What needs to be done:
Go through the material underneath and show every line where the string "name" occurs.

Source material:
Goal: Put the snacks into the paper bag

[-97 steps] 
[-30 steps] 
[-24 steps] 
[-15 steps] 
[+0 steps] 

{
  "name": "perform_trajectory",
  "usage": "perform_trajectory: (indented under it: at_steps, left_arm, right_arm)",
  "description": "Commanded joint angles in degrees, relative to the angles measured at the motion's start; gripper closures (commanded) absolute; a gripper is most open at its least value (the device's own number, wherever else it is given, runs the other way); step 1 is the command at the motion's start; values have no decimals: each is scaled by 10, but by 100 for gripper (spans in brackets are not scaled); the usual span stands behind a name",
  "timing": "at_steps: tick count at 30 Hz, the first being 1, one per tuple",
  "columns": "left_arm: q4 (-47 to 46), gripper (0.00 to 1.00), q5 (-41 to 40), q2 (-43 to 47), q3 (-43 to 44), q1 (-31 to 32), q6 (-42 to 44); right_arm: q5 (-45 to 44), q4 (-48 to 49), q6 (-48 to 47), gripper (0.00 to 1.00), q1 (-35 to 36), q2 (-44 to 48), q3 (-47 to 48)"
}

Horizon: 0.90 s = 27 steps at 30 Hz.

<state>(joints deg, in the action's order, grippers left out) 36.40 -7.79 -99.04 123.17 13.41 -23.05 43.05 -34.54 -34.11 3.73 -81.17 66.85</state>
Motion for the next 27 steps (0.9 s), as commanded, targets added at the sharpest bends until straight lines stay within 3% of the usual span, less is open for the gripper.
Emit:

Task result:
  "name": "perform_trajectory",
  "description": "Commanded joint angles in degrees, relative to the angles measured at the motion's start; gripper closures (commanded) absolute; a gripper is most open at its least value (the device's own number, wherever else it is given, runs the other way); step 1 is the command at the motion's start; values have no decimals: each is scaled by 10, but by 100 for gripper (spans in brackets are not scaled); the usual span stands behind a name",

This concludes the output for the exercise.